Но Петр никак не мог сформулировать, что же его все-таки удивляет, чтобы, не дай Бог, не обидеть милую барышню.
Однажды, когда они так стояли и мирно беседовали в просторном, светлом вестибюле Воспитательного дома на Мойке, мимо них прошел среднего роста худой человек в мужицкой поддевке, сапогах и яркой атласной рубашке. Он быстро взглянул на Петра, у которого почему-то вдруг сердце похолодело, и улыбавшуюся симпатичную барышню, потом внезапно остановился и полоснул Петра острым, проникающим взглядом.
– А Бог-то, Бог-то Он есть!.. – весело подмигнул он Петру и, заметив его недоумение, обнажил в короткой улыбке белые, крепкие зубы. – После, после… все после!.. – проговорил он быстро и зашагал прочь.
– К-кто это? – заикаясь, спросил ошеломленный Петр.
– Григорий Ефимович… – ответила Сашенька и, видя, что Петр все еще не понимает, пояснила: – Да Распутин же.
– К-как?! Этот… этот негодяй? Здесь?! – затрясся от негодования Петр. – Да как он смеет? Что он у вас тут делает?! Кто позволил?!
– Почему негодяй?.. Вы бы видели, как он с детками… как он о детках говорит! Все наши кормилицы плачут, не каждый священник такую проповедь скажет, как Григорий Ефимович.
– Да как же его до детей допускают? Куда ваш директор смотрит?!
– Да отчего же не допустить, когда от него такая радость и утешение?..
«Да ведь он грязный развратник! Совратитель! Черт!» – вспомнились Петру слова отчима, но он только сумел с неудерживаемой угрозой сказать:
– Ну, Александра Валериановна, не ожидал!.. Вот я вашему батюшке напишу! Пусть он вас… пусть он тут… пусть он… – Петр не знал, какое наказание последует от отца Валериана, но то, что над легкомысленной поповной нависла страшная беда и что ее надо немедленно спасать, ему было совершенно ясно.
Он отправил суматошное письмо отцу Валериану, расписав в красках, что «грязный мужик», пользуясь покровительством «высших сфер», проникает во все «незаткнутые щели» многообразной российской жизни и даже в святая святых – к сироткам-деткам, совращая их младенческие души, а заодно и души тех, кто за ними ухаживает и надзирает, и что Сашеньку надо срочно спасать, а не то… Тут воображение Петра еще сильнее разыгралось, и он, переведя фантазию в страшную реальность, так напугал бедного попа, что тот стремглав примчался в Петербург и, делая страшные глаза, потребовал немедленного водворения дочери на место. Домой!
Сашенька плакала и все ужасы, описанные своим попечителем, отрицала.

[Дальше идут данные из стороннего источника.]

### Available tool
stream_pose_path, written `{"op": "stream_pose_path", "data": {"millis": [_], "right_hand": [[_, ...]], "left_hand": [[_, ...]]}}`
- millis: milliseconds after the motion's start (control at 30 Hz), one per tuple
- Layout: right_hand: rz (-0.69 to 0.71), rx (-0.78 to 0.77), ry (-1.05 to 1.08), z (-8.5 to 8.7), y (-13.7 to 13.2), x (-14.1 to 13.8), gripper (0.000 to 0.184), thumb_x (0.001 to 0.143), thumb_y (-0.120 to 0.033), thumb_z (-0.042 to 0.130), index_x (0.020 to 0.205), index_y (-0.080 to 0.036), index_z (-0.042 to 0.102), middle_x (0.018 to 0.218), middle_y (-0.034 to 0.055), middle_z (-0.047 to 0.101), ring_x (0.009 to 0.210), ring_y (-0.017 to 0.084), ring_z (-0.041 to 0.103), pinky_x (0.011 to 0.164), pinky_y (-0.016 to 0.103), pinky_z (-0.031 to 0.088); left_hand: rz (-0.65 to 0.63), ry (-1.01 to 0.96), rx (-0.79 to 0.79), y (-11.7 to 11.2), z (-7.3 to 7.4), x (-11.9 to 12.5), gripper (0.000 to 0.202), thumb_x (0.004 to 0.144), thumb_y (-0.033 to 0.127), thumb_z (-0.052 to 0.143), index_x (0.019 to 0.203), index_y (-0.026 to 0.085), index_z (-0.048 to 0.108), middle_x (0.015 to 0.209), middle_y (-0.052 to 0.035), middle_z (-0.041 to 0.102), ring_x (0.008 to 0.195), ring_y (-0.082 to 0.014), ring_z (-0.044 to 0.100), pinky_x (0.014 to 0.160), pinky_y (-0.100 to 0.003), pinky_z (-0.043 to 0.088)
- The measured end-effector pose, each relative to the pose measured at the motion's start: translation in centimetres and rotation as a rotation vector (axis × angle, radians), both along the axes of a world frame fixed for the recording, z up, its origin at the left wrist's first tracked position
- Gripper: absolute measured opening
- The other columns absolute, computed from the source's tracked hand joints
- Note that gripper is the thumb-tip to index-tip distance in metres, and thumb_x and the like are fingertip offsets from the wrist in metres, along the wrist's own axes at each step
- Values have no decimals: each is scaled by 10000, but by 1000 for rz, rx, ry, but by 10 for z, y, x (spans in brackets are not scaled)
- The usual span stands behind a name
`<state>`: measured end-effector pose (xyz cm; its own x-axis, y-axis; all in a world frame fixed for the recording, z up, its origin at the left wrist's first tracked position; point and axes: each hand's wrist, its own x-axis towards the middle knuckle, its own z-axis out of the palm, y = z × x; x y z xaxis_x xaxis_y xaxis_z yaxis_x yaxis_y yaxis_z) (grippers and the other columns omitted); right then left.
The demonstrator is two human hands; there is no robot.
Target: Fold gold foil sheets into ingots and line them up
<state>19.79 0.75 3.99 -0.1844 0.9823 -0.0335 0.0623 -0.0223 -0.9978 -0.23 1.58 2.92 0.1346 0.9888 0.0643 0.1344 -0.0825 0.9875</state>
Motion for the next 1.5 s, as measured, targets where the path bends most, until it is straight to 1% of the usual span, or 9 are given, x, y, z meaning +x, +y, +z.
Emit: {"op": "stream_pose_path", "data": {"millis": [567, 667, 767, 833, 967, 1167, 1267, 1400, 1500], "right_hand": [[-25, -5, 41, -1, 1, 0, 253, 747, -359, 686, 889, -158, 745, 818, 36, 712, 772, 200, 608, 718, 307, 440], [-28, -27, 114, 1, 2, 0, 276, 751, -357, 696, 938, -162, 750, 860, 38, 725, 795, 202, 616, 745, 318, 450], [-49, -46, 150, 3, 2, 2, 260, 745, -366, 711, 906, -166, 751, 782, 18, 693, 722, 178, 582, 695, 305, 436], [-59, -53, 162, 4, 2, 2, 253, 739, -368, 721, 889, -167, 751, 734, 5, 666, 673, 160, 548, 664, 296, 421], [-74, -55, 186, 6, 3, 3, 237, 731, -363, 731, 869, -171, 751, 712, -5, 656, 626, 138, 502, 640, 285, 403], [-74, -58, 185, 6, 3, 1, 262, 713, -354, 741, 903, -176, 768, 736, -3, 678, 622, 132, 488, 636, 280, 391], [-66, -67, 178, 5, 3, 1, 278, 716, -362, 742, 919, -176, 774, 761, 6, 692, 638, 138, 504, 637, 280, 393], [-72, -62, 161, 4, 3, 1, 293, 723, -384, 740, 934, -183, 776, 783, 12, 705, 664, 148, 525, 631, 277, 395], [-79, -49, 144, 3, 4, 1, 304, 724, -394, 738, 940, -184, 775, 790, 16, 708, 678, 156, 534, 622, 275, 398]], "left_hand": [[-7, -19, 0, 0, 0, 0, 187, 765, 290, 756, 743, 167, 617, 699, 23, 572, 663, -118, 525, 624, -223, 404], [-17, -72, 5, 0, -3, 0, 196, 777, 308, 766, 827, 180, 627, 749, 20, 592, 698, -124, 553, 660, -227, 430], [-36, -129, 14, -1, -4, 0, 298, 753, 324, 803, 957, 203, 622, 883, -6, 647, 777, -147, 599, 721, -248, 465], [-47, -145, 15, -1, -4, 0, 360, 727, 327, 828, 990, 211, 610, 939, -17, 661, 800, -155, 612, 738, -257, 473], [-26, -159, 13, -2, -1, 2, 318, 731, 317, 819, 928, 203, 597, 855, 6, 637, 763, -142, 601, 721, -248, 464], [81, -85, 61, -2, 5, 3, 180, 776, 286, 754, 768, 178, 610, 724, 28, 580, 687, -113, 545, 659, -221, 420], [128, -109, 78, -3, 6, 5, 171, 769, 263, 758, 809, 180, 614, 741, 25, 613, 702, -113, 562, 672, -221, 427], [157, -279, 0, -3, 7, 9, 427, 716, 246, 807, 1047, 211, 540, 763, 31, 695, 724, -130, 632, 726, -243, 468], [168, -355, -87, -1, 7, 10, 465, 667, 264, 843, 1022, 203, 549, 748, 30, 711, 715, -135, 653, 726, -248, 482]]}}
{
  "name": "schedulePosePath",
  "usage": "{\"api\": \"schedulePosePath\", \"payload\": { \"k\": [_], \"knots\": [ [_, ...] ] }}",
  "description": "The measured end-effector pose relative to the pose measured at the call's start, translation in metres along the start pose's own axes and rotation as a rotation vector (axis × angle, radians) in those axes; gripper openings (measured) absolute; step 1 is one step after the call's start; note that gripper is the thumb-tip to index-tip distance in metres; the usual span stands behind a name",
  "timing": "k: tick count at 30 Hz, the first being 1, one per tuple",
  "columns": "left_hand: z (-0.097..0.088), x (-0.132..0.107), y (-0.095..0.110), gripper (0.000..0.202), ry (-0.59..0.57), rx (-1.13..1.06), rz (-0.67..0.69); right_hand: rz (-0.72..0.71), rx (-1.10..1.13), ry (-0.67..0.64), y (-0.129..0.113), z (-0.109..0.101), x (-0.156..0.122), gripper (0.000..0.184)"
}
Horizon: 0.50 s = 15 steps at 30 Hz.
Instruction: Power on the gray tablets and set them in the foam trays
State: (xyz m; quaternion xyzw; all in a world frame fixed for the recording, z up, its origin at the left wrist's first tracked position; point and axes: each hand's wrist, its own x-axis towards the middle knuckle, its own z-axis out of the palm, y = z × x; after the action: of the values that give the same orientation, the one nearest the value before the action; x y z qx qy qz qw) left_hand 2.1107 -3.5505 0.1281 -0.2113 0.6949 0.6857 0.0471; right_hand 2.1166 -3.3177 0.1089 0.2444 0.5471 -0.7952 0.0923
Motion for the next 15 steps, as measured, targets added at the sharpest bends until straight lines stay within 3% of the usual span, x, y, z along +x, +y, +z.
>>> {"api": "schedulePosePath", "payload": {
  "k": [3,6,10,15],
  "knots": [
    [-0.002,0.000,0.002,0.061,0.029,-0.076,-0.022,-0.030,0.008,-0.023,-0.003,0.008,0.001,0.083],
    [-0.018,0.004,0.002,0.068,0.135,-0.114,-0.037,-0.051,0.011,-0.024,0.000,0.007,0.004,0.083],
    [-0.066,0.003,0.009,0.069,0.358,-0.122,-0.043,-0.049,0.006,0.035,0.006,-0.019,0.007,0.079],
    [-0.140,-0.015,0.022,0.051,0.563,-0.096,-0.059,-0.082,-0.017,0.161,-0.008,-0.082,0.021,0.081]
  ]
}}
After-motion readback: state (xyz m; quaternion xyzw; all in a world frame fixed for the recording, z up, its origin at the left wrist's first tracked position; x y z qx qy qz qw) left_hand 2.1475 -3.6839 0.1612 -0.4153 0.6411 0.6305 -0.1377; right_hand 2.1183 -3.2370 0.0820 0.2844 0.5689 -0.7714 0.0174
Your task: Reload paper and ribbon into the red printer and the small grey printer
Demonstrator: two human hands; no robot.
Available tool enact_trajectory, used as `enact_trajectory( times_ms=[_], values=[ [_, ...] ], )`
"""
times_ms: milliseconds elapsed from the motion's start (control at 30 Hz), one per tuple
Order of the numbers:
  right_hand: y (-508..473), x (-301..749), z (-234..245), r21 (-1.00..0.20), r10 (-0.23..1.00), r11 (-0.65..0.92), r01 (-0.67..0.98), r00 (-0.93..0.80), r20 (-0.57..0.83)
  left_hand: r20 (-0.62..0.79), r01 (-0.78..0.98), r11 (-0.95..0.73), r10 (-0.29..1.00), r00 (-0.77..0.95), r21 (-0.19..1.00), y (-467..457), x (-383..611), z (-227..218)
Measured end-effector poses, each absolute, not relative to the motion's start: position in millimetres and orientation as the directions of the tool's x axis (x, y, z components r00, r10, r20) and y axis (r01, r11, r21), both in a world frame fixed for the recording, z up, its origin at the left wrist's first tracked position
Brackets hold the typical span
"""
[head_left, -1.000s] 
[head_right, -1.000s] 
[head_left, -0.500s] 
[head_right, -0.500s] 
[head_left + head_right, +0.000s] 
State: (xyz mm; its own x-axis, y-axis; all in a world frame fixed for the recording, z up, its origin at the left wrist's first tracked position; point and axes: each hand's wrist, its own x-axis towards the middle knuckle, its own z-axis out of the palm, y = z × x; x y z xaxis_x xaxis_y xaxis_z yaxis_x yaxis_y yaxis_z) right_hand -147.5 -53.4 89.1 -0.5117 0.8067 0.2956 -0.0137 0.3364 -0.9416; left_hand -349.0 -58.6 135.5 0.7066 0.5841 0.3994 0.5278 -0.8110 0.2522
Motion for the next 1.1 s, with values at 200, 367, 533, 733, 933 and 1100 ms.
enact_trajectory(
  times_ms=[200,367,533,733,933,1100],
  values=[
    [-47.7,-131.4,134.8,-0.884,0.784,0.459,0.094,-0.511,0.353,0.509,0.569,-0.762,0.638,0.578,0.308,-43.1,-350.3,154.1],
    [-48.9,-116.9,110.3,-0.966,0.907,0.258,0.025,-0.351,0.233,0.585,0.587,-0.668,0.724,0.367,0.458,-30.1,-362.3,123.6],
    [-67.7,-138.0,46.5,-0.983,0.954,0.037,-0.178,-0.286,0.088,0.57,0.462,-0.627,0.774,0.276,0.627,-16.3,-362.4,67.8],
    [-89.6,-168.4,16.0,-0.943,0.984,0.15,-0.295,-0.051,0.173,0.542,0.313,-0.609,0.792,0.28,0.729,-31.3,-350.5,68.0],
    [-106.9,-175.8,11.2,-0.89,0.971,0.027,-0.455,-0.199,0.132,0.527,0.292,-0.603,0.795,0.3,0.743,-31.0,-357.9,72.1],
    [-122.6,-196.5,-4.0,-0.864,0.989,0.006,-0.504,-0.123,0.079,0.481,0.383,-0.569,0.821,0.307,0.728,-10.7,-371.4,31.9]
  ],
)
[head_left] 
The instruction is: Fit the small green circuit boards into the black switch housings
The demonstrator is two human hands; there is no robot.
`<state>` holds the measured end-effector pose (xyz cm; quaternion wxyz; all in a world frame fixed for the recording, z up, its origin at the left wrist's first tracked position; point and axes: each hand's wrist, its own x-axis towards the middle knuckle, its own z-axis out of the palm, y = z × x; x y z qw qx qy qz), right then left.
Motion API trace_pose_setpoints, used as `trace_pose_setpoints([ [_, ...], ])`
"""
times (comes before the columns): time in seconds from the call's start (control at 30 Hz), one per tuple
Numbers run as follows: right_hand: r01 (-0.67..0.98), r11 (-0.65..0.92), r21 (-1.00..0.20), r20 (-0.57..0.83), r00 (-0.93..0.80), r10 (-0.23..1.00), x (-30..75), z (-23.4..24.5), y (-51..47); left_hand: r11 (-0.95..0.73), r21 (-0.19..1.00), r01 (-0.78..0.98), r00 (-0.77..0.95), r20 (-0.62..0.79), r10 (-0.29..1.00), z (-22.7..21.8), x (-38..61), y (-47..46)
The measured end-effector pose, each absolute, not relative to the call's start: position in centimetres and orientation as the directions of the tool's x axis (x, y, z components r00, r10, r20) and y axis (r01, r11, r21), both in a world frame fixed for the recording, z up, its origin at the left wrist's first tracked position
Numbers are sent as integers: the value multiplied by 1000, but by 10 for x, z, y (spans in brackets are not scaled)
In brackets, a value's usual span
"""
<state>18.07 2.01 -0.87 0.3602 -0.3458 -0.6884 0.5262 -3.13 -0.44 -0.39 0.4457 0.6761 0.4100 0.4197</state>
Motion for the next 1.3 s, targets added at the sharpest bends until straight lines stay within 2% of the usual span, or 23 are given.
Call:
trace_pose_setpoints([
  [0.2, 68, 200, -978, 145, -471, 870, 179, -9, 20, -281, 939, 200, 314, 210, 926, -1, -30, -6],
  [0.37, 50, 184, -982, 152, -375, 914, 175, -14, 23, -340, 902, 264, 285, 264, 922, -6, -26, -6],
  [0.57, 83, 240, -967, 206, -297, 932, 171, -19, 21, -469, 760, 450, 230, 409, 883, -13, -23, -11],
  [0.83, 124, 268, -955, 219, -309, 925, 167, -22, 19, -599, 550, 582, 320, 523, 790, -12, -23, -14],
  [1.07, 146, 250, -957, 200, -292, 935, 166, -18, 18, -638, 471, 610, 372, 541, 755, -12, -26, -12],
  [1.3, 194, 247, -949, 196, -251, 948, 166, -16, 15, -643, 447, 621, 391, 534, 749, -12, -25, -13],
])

В конце концов, поговорив с директором и врачом заведения, удостоверившись, что ничего страшного в двукратном посещении Распутина не обнаружилось, поп несколько поуспокоился и решился дочь в вавилоне все же пока оставить. К тому же Елизавета Ивановна предложила взять Сашеньку к себе под крыло, и вконец обрадованный такому обороту событий батюшка, возблагодарив Бога, укатил в свою глухомань.
Елизавета Ивановна, всегда мечтавшая о дочери («Бог не дал!»), полюбила Сашеньку как родная мать и не чаяла в ней души. Втайне она даже взлелеяла мечтательную мысль о браке Сашеньки и Петра, хотя прекрасно понимала всю сложность осуществления таких мечтаний. Но тут она с умилением вспоминала чудное евангельское: «невозможное человекам возможно Богу» – и начинала молиться горячо и со слезами, чтобы Господь помог освободиться ее старшему сыну от своей, по глупости, без родительского благословения венчанной, развратной жены.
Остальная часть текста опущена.